The hallmarks of human malignant gliomas are their marked growth and invasiveness. Tumor growth and invasion have been associated with increased ECM degradation, and the proteases play a critical role in this process5,12). Proteinases, particularly MMPs, have recently been identified as mediators of tumor growth, invasion and metastasis1). MMPs are a family of zinc-binding proteolytic enzymes that degrade ECM components of the basement membrane. MMPs have been implicated in numerous pathological conditions including atherosclerosis, inflammation, tumor growth, metastasis, and cerebral ischemia. Excessive proteolytic activity of MMPs after tissue injury or development of tumor can be detrimental, and can lead to disruption of the ECM and excessive tumor growth and invasion. Among the MMPs, MMP-2 and MMP-9, which are critical factors in basement membrane degradation, have been known to be the key enzymes associated with tumor growth and invasion5). The author compared the immunoreactivity of MMP-2 and MMP-9 between the sham surgery group and the C6 glioma cell implantation group. The author found a strong immunoreactivity in tumor tissue slides compared to that in slides from the sham surgery group. This indicates that MMP-2 and MMP-9 might be overexpressed in the tumor tissue from C6 rat glioma model. Forsyth et al.1) reported that MMP-1 and MMP-2 may be involved in both glial cell invasion and angiogenesis. In the future, a quantitative study assessing the expression and activity of MMP-2 and MMP-9 through western blotting and gelatin zymography should be performed. If the relationship between growth of C6 glioma cells and the expression of MMPs is well established, the therapeutic effects of newly innovated agents or methods on tumor growth can be evaluated using the C6 rat glioma model established by the author.

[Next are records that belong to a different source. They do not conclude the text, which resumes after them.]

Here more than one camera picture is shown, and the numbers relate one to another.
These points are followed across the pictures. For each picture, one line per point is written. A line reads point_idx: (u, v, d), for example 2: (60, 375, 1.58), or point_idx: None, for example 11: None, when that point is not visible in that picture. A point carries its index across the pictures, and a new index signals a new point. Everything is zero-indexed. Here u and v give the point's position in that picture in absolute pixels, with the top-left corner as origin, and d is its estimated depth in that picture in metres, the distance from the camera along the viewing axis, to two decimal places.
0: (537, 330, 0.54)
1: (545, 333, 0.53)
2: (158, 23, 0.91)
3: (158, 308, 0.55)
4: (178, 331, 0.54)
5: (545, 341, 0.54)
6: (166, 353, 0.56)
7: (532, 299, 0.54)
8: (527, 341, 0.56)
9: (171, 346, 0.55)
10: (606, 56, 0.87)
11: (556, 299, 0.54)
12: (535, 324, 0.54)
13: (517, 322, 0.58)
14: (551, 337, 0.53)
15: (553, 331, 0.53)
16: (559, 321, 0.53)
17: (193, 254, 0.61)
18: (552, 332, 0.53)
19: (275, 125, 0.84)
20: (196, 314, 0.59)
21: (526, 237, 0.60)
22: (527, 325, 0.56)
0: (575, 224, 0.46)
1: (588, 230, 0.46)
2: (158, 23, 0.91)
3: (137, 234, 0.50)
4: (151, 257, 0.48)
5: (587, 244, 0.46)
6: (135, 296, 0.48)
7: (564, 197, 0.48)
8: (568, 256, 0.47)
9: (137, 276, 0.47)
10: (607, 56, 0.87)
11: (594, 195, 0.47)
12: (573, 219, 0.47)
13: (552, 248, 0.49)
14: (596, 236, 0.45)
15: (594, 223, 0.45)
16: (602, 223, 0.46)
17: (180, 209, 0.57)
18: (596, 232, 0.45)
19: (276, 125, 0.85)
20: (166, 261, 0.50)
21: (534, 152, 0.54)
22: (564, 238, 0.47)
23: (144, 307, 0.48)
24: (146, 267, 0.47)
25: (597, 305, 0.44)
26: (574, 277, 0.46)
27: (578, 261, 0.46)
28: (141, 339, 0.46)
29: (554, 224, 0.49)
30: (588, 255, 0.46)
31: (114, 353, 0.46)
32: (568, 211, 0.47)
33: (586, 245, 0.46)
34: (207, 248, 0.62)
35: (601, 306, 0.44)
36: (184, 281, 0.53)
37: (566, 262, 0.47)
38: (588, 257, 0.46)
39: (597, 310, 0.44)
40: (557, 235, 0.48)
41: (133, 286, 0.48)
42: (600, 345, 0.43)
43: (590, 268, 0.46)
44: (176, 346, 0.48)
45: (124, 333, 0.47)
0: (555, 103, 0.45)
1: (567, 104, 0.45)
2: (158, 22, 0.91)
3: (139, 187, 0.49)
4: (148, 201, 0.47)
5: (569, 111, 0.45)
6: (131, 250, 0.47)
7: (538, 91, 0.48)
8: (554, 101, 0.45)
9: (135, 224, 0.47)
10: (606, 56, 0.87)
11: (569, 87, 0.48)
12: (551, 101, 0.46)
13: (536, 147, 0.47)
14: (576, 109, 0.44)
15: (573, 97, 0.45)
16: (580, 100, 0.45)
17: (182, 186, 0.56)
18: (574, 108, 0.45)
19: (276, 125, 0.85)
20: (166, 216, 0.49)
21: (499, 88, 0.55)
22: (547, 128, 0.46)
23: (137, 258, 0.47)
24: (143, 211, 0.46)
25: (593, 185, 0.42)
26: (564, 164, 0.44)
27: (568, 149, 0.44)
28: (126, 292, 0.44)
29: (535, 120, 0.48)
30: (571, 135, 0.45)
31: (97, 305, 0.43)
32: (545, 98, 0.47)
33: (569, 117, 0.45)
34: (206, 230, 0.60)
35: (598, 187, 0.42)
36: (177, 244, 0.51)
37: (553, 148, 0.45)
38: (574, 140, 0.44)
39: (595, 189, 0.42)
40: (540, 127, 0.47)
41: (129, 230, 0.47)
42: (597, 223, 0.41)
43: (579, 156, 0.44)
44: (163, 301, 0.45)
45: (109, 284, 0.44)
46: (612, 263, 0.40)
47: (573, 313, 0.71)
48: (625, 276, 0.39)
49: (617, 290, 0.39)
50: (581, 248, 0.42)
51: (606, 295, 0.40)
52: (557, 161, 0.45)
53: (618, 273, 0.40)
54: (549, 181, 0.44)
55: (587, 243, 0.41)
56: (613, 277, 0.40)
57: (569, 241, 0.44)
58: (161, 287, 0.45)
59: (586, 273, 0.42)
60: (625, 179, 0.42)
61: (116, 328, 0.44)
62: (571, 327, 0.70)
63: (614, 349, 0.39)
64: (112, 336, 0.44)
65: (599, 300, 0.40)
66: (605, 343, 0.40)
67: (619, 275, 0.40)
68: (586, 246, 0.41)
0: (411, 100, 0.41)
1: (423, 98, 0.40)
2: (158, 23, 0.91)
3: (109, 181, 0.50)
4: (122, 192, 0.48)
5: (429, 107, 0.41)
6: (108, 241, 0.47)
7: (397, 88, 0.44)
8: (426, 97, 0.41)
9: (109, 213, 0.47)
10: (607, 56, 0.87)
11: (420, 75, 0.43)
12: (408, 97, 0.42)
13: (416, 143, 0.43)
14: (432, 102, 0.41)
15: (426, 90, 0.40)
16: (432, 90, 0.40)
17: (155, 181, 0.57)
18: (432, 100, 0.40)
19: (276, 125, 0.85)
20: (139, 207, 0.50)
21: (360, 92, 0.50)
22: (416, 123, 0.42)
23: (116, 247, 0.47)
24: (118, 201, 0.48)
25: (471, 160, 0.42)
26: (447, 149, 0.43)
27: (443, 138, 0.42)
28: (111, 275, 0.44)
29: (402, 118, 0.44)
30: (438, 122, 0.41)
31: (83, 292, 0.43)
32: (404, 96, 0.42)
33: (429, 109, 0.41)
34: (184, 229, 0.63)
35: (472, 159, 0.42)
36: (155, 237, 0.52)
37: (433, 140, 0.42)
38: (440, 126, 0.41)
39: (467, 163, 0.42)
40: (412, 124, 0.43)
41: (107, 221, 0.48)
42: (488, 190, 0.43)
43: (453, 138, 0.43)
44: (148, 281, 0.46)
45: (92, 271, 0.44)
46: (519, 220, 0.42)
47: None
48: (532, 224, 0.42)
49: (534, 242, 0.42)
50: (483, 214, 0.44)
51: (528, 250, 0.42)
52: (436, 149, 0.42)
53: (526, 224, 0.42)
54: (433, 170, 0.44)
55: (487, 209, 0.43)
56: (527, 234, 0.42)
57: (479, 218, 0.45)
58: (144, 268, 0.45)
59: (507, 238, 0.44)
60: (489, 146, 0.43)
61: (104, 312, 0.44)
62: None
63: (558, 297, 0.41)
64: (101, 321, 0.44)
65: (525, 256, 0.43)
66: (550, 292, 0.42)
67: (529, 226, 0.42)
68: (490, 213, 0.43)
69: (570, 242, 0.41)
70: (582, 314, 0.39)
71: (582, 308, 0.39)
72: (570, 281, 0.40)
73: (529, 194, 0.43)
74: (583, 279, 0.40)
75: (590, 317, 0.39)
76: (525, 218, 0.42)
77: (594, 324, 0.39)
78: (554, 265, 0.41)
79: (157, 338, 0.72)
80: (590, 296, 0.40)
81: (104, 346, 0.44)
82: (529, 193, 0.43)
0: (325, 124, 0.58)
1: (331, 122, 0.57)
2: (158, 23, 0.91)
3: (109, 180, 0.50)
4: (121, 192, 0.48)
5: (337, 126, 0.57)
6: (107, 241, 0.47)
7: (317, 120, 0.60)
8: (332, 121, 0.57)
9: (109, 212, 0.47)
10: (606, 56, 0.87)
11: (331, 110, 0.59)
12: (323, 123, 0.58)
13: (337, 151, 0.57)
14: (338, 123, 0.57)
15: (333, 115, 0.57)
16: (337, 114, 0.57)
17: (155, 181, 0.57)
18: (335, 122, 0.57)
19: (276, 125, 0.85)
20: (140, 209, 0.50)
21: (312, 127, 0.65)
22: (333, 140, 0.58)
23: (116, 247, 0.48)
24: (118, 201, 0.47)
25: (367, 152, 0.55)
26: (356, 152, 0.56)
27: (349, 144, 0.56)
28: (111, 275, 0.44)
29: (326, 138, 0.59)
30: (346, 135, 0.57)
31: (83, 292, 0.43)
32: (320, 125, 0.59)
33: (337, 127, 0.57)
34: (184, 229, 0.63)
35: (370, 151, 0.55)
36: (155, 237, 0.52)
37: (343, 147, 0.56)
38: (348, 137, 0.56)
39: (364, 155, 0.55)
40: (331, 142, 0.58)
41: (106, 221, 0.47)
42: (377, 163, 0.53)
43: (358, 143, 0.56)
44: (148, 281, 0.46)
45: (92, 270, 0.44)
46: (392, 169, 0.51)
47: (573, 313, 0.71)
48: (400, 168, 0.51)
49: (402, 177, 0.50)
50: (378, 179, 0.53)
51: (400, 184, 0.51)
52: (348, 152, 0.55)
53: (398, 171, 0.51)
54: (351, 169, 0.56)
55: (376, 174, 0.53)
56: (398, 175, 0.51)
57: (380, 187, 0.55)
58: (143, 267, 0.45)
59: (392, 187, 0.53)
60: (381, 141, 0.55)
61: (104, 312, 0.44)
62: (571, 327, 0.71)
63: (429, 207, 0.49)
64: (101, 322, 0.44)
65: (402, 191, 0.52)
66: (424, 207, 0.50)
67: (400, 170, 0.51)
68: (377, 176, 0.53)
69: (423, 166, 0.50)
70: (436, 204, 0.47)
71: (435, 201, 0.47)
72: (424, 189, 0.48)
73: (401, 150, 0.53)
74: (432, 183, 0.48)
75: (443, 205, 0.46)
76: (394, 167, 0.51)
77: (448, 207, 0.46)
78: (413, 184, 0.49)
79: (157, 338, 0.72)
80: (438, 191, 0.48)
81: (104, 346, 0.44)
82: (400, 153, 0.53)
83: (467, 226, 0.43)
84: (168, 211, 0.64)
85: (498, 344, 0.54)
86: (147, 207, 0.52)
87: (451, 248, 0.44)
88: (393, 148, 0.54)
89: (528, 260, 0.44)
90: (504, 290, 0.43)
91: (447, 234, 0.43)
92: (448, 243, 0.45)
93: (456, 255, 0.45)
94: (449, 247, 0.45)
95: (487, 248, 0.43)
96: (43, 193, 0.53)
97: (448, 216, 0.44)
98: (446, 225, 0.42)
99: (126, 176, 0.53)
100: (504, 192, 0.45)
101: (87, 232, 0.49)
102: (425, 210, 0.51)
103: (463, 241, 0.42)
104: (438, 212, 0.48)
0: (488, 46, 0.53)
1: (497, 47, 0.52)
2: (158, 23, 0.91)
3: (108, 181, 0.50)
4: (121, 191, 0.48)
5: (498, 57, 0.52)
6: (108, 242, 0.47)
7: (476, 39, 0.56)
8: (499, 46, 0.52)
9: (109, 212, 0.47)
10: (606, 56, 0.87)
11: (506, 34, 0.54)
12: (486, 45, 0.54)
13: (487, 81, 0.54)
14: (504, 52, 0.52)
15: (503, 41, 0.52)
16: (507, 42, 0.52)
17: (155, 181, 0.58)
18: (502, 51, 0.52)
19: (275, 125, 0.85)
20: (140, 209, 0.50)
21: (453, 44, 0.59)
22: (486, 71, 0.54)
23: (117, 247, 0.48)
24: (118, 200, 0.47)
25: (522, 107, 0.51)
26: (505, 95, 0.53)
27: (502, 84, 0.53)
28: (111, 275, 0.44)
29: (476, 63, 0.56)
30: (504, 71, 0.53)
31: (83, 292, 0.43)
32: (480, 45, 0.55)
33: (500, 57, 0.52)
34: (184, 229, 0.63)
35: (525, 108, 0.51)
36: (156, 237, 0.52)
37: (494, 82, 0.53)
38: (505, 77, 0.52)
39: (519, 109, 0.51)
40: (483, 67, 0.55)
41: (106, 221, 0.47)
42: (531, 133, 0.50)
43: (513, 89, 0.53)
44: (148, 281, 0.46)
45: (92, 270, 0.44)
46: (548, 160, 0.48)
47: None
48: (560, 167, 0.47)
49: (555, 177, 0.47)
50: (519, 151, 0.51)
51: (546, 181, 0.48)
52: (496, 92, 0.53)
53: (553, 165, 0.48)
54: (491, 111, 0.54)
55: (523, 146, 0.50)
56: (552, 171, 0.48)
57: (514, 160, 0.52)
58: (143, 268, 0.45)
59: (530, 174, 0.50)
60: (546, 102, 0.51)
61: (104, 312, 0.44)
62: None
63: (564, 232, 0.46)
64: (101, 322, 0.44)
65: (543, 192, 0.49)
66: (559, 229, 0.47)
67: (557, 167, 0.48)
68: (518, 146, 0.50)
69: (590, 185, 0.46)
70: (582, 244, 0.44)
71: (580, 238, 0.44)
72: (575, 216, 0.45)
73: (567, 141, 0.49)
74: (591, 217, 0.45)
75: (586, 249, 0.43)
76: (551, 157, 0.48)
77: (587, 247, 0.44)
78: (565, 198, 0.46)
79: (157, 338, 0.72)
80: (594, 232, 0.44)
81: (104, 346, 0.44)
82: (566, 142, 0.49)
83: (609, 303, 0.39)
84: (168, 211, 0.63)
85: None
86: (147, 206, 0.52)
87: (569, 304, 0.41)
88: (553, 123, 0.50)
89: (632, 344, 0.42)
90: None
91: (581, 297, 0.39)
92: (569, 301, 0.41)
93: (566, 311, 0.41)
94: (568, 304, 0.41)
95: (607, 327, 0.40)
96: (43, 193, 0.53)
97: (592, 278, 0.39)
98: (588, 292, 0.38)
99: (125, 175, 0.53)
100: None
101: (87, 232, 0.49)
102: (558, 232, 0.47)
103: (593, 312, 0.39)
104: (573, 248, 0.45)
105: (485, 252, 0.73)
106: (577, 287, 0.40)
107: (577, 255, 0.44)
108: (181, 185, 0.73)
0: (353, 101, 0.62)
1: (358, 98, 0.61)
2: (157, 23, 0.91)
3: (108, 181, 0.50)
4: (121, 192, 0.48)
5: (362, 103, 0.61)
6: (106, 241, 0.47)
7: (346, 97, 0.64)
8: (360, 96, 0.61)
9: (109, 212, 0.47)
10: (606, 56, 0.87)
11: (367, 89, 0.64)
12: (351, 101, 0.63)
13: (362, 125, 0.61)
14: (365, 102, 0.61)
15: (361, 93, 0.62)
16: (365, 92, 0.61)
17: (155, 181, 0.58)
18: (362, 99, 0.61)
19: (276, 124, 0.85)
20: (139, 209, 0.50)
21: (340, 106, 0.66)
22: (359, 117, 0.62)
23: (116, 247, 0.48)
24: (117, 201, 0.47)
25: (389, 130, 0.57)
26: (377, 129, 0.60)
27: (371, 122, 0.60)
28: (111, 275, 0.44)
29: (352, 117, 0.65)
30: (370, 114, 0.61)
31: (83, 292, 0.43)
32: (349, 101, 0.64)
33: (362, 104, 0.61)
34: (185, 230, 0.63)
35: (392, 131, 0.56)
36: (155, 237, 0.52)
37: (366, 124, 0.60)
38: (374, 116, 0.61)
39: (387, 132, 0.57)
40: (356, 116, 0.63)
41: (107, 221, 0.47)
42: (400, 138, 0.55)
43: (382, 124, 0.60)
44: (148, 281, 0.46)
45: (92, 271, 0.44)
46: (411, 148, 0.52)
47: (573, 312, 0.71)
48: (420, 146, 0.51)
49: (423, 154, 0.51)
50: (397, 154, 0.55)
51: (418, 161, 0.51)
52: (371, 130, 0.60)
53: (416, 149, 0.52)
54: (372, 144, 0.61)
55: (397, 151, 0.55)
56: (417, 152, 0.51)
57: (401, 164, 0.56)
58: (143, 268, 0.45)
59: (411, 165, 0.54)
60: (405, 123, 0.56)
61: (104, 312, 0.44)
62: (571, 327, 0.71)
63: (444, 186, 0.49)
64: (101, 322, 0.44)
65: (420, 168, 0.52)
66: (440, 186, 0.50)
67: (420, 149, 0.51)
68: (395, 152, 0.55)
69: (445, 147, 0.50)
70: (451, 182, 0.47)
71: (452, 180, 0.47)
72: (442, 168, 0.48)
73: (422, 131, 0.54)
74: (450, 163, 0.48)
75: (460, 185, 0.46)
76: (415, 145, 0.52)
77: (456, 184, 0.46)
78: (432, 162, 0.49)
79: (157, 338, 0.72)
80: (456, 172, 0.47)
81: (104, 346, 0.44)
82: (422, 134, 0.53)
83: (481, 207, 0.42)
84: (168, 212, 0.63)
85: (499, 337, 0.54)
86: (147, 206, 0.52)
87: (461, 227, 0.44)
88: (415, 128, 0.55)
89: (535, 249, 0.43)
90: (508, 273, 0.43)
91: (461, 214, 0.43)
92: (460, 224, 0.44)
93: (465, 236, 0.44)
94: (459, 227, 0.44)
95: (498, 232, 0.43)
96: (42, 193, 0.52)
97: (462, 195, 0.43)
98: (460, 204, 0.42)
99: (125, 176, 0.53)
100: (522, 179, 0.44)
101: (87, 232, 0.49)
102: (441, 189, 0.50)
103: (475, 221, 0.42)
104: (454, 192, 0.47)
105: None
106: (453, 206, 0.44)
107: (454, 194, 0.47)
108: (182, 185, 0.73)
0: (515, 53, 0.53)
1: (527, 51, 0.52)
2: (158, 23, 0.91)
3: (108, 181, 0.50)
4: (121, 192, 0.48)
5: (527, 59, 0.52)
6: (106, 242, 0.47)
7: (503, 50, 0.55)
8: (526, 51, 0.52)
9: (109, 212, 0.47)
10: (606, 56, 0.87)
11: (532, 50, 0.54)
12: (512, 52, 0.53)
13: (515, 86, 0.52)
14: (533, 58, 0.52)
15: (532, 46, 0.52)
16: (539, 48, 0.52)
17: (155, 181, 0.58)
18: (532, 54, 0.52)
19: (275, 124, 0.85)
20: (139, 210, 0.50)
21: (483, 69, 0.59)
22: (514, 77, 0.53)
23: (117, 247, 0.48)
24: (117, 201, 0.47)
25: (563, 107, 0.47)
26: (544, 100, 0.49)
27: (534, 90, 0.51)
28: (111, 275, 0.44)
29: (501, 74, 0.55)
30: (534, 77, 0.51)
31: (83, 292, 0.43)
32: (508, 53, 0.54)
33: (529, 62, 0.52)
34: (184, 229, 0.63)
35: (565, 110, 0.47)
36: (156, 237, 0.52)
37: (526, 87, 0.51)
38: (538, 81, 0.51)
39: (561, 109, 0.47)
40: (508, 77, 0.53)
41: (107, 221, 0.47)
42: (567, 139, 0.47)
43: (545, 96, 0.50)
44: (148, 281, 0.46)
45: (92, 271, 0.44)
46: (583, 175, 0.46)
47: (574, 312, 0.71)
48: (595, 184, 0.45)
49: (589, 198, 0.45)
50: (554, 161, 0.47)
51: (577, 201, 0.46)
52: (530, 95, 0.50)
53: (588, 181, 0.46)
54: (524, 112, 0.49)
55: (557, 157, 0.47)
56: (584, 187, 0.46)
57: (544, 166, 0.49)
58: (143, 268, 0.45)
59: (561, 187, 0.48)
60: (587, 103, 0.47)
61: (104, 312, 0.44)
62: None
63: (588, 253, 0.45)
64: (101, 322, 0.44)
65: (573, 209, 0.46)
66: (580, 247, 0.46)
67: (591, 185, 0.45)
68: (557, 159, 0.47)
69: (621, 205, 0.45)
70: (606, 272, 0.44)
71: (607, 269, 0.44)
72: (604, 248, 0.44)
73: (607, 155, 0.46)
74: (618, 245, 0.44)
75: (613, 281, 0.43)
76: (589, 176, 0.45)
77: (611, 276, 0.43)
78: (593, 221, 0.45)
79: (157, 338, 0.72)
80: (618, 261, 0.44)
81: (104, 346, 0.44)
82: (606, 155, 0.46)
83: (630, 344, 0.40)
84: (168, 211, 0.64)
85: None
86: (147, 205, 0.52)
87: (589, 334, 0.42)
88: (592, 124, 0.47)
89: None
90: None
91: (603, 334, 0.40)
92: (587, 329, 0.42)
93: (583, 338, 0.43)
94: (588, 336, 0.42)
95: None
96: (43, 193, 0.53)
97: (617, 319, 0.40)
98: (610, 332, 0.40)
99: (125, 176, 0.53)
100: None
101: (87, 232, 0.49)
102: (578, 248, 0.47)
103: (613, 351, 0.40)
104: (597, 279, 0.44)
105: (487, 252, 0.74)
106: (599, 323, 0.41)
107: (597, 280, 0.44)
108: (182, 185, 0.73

Appropriate behavioral testing is needed for the evaluation of potential therapeutic interventions for glioma in an animal model. The rotarod test for motor performance provides quantitative, objective, and reproducible measures of functional impairment in a rat animal model2). This test has the sensitivity to track behavioral recovery over time. Therefore, it is very useful for comparing the neurologic status at different time points after intracerebral tumor cell implantation and for comparing the effects of several innovative therapeutic agents or methods. The rotarod test is a well-established procedure for testing balance and coordination aspects of motor performance. The only drawback of this test is the requirement of extensive training over a number of sessions before surgery in the animal. In this study, the glioma lesion increased time-dependently after tumor cell implantation. On the other hand, the time required for performing the rotarod test was gradually decreased. Firstly, it is necessary to obtain confirmation of neurologic improvement and that of a decrease in tumor size; however, previously mentioned findings indicate that researchers can investigate the efficacy of new therapeutic agents by using the animal model established by the author and the rotarod test.
CONCLUSION
The author successfully developed an experimental primary glioma model in rats by performing C6 glioma cell implantation. Tumor size was increased time-dependently, and the time required for performing the rotarod test was also decreased time-dependently. A strong expression of MMP-2 and MMP-9 was observed through an IHC study in the experimental group compared to the sham surgery group. To identify the relationship between tumor growth and expression of MMPs, further quantitative and biochemical studies are needed.